Open jglauche opened 3 years ago

jglauche commented 3 years ago

I am in progress of writing a lot of images to an usb drive. They appear as /dev/sdb on my system.

I just ran ddi of=/dev/sdb [...] while my usb drive was disconnected and it happily wrote a file there (standard file on my file system). Is there a way to make this error out instead?

tralph3 commented 3 years ago

I could... but what would be the point? The program checks if the output file is a device block, if it is, it throws the warning, if its not, it just writes it out to not bother you. I guess I could add a flag to make it always throw the warning, but there would be no info to show, since it's not a block device.

Could you give me a use case for this? Thanks.

jglauche commented 3 years ago

My use case is that I have a bash script that configured and flashes an image with wireguard configuration and then flashes it to a usb adapter.

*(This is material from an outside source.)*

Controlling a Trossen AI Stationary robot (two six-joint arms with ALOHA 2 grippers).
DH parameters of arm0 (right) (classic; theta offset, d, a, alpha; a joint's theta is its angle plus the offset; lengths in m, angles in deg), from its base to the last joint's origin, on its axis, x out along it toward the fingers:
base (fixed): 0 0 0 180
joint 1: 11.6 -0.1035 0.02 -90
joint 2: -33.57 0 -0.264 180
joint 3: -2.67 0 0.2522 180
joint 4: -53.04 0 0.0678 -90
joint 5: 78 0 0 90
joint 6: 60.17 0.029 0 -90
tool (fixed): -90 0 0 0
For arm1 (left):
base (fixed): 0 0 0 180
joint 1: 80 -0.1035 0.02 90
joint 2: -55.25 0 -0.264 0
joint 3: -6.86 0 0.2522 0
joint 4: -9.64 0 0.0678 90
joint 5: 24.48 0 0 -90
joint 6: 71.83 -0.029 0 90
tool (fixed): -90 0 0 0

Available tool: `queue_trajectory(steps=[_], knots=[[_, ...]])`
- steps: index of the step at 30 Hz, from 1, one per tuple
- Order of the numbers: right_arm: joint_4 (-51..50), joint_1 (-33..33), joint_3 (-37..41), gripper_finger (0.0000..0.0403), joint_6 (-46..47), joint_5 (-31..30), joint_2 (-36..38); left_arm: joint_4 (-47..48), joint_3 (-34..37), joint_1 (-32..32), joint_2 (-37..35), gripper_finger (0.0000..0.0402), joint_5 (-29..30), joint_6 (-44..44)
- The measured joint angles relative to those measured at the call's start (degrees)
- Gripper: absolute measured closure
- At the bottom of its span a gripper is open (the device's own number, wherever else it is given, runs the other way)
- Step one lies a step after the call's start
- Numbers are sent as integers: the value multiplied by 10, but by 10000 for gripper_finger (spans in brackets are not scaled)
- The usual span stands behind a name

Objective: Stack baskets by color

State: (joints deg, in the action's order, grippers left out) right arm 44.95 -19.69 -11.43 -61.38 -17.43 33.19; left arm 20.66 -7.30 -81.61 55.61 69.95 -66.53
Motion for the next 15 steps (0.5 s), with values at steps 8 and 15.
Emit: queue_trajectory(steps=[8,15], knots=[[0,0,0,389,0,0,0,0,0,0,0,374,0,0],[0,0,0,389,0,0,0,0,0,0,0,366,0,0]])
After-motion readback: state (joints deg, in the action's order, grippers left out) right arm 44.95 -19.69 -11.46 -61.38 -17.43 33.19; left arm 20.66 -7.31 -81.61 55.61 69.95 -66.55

I probably should hack something that queries /dev/disk/by-id , though on my laptop it's always being added as /dev/sdb .

I'd be happy with a flag that can be configured to only write if that file exists (do we need the opposite ?)

tralph3 commented 3 years ago

To only write if the file exists? What if it doesn't exist? It just exits? I think this is outside the scope of the project. You can very easily achieve that with an if statement on a bash script.

jglauche commented 3 years ago

unsure. Maybe warn and confirm or fail?

And yeah, I can do this in my script, just my expectation for a "safer" dd was that it doesn't do stupid shit when I don't pay attention to that (and yeah, I didn't)

tralph3 commented 3 years ago

I don't think I fully understand what you're proposing here. You want the program to only write to a block device?

jglauche commented 3 years ago

okay let me try to pseudocode:

if of starts with "/dev/" then 
  check if target exists
  if target exists
    continue with dd 
  else 
    error and exit
  endif
endif
tralph3 commented 3 years ago

Ok... I understand what you want, but I still don't understand why it's even a problem. If you want to write to the USB, you need to plug it in of course, and if you run it when it's unplugged, then it does no harm to write the file, just delete it. The goal of this program is to prevent writing over a device file unintentionally, I don't see a reason to prevent you from writing to an empty, or non-existent file.

jglauche commented 3 years ago

my use case was:

my script runs [hardware connection error makes the disk not appear in /dev] calls ddi to write stuff script thinks ddi exited correctly

dangers:

I understand your point that operational dangers can and should be mitigated by checking stuff on my end. However running out of disk or memory space can lead to frustration and troubleshooting efforts that waste time.

tralph3 commented 3 years ago

Ok, thank you for clarifying the possible issues it can cause. I'll consider adding it.